Mehul Telecom IPO Day 2: Scaling Gujarat’s Smartphone Retail—Will Investors "Pick Up" the Call?
Rajkot-based Mehul Telecom is currently in the middle of its ₹27.73 crore SME IPO. Operating a network of 80 stores with a massive profit surge in FY25, the company is offering shares at ₹96–₹98. We break down the Day 2 subscription trends, the ₹2.35 lakh entry price, and why the "Asset-Light" franchise model is the key to their growth story.
Live IPO Tracking Available
Check live GMP, allotment status, and deep analysis for this IPO.
1. Live Status: Subscription Update (April 20, 10:00 AM)
After a solid opening on Friday, the momentum is holding steady as we head into the final 48 hours:
Total Subscription: Currently at 3.38x to 3.64x.
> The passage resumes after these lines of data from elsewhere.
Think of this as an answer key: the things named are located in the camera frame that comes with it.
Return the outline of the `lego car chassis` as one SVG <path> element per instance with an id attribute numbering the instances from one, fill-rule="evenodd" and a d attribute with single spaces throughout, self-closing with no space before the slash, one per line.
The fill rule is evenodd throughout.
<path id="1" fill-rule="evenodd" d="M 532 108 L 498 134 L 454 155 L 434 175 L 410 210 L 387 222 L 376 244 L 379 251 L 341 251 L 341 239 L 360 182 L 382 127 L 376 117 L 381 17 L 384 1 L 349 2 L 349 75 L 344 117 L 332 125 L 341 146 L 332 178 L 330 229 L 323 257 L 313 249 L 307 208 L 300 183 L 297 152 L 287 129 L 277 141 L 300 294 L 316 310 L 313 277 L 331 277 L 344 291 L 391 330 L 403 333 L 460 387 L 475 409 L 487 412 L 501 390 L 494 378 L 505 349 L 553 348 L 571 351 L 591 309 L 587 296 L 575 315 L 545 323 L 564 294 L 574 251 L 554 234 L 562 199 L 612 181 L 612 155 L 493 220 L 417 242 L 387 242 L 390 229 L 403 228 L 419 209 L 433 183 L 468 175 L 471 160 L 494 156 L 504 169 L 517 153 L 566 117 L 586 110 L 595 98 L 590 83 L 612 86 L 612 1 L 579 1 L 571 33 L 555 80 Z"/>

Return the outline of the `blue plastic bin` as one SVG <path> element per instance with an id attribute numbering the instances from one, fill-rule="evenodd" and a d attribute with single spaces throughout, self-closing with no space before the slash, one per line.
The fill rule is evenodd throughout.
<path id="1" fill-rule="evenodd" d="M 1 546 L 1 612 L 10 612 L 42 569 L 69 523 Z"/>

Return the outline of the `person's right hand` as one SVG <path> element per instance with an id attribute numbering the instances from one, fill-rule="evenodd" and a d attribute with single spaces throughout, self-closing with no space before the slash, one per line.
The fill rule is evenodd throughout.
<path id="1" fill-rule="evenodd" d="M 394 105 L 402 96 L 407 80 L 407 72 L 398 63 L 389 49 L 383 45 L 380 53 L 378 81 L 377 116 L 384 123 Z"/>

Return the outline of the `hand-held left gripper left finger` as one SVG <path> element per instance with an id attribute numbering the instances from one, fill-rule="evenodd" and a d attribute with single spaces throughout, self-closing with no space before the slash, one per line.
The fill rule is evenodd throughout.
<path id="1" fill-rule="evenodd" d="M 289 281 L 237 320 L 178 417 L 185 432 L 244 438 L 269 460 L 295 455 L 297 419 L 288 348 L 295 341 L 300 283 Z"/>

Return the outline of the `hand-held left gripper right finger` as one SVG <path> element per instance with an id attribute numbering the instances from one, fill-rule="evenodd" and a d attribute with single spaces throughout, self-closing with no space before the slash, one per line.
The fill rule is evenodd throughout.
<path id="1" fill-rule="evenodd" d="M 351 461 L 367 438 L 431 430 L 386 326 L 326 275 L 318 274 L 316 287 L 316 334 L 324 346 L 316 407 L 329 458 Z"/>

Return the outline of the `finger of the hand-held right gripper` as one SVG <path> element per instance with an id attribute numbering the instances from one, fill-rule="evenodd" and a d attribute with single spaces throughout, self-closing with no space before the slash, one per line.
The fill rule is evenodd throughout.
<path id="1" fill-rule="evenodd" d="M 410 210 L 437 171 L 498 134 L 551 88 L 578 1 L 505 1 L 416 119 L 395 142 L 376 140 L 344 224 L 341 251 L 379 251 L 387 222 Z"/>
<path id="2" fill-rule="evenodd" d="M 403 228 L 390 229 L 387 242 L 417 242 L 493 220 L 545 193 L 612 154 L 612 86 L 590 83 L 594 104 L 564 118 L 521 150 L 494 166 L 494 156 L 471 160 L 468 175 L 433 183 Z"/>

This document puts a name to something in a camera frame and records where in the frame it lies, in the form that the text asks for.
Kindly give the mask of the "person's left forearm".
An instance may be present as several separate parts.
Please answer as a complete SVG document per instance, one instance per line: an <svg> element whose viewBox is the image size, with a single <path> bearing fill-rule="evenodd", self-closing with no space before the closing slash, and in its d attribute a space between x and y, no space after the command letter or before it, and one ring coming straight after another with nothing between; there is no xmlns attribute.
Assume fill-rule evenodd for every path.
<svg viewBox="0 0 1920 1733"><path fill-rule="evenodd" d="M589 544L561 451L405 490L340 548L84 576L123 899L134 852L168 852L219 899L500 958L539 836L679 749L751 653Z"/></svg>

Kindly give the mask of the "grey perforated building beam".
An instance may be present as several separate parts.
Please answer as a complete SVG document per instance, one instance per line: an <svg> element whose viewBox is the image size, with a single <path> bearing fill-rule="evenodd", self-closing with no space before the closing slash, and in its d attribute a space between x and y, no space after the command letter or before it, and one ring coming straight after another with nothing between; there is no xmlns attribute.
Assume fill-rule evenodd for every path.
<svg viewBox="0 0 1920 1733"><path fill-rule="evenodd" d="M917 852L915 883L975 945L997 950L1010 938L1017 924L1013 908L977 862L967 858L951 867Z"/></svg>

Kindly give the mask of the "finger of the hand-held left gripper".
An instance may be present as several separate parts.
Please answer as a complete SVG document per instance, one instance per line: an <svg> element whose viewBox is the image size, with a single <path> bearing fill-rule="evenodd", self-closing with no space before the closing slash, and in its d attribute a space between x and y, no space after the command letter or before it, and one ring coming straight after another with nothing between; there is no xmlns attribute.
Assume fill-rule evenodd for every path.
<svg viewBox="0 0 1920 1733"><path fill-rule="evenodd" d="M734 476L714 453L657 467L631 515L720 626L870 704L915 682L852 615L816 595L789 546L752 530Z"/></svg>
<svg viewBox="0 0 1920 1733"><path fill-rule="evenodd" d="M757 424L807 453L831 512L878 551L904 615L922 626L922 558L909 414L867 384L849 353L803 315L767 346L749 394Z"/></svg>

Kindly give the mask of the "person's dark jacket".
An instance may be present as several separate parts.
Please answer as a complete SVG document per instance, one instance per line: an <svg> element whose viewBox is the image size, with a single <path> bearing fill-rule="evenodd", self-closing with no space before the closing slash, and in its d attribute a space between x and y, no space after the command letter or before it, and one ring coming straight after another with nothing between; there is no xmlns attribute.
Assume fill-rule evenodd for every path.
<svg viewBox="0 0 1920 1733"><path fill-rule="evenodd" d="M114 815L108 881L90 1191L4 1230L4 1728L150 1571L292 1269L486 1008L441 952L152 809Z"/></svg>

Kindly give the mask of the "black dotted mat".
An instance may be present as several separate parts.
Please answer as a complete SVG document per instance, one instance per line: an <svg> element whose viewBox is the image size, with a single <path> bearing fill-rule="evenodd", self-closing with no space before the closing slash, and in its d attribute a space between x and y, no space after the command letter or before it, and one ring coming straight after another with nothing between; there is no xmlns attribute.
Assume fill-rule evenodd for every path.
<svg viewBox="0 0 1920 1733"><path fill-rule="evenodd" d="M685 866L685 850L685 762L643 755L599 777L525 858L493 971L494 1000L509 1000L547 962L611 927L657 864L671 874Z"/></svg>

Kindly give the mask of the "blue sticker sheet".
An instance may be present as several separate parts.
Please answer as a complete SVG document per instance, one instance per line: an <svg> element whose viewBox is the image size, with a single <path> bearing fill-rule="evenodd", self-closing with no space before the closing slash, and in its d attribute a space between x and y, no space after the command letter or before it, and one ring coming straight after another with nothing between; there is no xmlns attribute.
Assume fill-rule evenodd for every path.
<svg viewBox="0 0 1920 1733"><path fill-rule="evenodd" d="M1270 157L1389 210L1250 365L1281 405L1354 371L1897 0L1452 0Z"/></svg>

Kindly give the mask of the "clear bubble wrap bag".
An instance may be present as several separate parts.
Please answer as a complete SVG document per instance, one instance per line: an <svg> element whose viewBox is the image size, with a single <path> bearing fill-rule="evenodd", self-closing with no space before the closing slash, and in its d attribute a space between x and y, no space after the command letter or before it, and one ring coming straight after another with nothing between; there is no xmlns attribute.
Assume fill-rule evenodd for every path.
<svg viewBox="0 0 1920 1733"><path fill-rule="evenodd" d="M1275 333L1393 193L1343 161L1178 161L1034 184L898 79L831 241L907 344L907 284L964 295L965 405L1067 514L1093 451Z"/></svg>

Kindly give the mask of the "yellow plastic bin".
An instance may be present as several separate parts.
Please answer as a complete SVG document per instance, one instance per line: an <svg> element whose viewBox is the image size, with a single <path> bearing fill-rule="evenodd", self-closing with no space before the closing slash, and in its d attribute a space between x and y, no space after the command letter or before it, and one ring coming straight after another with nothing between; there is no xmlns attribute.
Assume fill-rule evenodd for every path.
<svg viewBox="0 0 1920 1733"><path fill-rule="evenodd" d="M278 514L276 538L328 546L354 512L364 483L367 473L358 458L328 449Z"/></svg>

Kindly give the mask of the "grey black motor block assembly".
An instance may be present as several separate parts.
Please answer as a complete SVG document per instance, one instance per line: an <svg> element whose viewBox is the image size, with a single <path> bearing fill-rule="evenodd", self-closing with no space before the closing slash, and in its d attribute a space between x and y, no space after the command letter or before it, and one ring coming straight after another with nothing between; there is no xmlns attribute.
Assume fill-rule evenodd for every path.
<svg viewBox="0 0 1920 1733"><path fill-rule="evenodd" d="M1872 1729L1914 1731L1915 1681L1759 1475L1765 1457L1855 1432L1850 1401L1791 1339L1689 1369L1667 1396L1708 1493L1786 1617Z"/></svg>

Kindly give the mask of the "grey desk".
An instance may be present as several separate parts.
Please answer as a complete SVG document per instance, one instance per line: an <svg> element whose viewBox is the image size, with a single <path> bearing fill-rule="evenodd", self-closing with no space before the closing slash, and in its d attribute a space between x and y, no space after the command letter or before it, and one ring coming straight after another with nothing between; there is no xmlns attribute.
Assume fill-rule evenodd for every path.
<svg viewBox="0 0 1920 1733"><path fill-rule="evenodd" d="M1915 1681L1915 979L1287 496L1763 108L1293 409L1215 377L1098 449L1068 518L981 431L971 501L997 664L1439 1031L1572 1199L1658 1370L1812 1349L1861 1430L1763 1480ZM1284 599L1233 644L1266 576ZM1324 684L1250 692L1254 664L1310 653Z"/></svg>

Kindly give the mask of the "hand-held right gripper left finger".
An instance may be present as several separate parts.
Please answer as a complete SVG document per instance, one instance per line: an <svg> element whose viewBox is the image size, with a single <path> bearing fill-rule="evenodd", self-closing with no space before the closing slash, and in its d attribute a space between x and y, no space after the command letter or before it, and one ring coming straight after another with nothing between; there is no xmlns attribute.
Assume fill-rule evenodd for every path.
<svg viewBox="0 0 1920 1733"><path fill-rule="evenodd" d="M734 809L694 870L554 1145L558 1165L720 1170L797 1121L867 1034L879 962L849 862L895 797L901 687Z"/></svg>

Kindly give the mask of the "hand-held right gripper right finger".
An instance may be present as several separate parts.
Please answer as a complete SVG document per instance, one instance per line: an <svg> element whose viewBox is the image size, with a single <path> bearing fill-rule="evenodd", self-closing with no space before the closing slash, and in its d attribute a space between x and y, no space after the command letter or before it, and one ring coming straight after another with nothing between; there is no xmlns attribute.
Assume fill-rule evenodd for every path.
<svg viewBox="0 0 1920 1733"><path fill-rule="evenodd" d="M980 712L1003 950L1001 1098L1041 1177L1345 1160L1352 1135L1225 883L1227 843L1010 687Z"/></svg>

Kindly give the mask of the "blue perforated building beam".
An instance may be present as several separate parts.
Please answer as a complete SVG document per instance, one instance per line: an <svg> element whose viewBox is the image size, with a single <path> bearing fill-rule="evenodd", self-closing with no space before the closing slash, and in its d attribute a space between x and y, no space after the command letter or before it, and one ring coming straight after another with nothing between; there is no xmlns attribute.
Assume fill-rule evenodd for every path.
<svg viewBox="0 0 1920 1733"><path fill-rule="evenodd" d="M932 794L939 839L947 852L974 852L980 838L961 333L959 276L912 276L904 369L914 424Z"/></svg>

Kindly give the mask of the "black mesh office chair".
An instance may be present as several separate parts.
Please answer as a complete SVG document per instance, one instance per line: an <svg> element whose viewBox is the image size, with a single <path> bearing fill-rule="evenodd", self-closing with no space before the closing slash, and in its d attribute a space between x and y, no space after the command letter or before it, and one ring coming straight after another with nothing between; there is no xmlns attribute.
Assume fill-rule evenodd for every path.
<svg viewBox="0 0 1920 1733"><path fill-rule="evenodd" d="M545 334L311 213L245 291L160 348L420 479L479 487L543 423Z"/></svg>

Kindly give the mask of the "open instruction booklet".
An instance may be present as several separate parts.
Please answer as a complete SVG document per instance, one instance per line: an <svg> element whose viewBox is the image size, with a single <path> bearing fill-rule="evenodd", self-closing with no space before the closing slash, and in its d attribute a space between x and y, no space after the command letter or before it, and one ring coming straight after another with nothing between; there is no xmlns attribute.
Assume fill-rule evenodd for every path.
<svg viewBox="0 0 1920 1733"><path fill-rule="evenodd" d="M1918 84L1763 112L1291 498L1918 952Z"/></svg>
Retail Portion: Subscribed 2.34x, showing healthy interest from individual investors.
NII (HNI) Interest: This category is leading the pack, currently oversubscribed by 7.24x.
QIB Portion: Standing at 1.35x. Institutional investors typically place their largest bids on the final day (tomorrow).
Grey Market (GMP): Currently trading at a modest ₹4 to ₹5 premium. This suggests a potential listing price around ₹102–₹103, though sentiment often shifts based on final-day subscription numbers.
2. The Business: The "Saurashtra Retail Powerhouse"
Mehul Telecom is a multi-brand mobile and accessory chain that has mastered the regional market.
Smart Expansion: They operate 80 stores across Gujarat, using a hybrid model: 6 Company Owned (COCO) and 74 Franchise Owned (FOFO). This allows them to scale without heavy debt.
Product Mix: While smartphones (Samsung, Apple, Vivo, etc.) drive 97% of revenue, they are pivoting toward high-margin accessories like wearables, audio devices, and smart home gadgets.
Geographic Focus: They are deeply entrenched in the Rajkot and Morbi districts, leveraging strong brand recall in these high-growth consumer hubs.
3. IPO Snapshot & Timeline
| Event / Detail | Important Dates & Info |
|---|---|
| IPO Closing Date | Tomorrow, Tuesday, April 21, 2026 |
| Price Band | ₹96 to ₹98 per share |
| Lot Size | 1,200 Shares |
| Retail Min. Investment | ₹2,35,200 (2 Lots / 2,400 Shares) |
| Allotment Date | Wednesday, April 22, 2026 |
| Listing Date | Friday, April 24, 2026 (BSE SME) |
4. Financials: The "Growth Sprint"
The company’s recent performance has been explosive, though it remains a high-volume, low-margin business:
Revenue: Surged from ₹80 crore (FY23) to ₹115 crore (FY25).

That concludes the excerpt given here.